◆ **YOUR GOAL**:
Once you find the line with "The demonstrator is" in the data that follows, repeat it and every line after it exactly, through the line with "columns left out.".
[[ SUPPLIED DATA, beginning ]]
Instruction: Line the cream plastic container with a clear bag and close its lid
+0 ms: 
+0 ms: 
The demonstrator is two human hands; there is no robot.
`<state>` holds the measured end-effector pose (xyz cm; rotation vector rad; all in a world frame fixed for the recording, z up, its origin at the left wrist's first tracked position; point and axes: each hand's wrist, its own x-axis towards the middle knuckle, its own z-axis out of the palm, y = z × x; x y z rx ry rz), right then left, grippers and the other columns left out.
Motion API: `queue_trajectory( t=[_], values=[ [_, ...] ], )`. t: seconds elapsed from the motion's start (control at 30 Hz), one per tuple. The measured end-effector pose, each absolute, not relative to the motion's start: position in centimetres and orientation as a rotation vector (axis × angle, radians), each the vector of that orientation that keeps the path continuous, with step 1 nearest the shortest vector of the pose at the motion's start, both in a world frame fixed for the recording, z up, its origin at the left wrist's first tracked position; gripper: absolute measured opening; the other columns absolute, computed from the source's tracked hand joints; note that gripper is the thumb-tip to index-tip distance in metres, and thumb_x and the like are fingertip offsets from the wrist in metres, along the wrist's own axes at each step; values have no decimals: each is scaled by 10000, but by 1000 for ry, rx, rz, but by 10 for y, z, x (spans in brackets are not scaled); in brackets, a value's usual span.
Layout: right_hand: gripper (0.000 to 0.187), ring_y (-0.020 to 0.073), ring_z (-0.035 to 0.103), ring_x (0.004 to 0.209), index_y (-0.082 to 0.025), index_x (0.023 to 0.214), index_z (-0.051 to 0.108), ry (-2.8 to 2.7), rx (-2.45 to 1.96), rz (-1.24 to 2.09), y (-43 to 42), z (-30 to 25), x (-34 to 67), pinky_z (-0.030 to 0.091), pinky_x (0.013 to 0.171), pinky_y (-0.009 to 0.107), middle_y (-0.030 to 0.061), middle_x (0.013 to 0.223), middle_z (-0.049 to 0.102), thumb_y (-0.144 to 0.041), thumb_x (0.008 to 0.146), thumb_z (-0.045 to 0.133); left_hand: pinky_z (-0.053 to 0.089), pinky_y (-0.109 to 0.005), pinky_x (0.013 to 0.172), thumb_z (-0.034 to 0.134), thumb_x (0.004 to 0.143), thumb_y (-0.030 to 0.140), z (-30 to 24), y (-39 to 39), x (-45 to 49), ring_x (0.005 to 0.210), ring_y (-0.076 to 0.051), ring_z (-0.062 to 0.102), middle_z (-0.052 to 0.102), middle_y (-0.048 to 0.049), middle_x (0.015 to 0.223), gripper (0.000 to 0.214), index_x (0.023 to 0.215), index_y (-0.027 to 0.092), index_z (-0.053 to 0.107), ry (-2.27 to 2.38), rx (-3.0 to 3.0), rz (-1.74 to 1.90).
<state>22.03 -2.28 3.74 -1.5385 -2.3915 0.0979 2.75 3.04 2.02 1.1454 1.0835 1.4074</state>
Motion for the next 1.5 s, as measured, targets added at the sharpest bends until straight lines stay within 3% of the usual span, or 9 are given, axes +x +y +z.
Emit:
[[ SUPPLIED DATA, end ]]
◆ **RESPONSE**:
The demonstrator is two human hands; there is no robot.
`<state>` holds the measured end-effector pose (xyz cm; rotation vector rad; all in a world frame fixed for the recording, z up, its origin at the left wrist's first tracked position; point and axes: each hand's wrist, its own x-axis towards the middle knuckle, its own z-axis out of the palm, y = z × x; x y z rx ry rz), right then left, grippers and the other columns left out.

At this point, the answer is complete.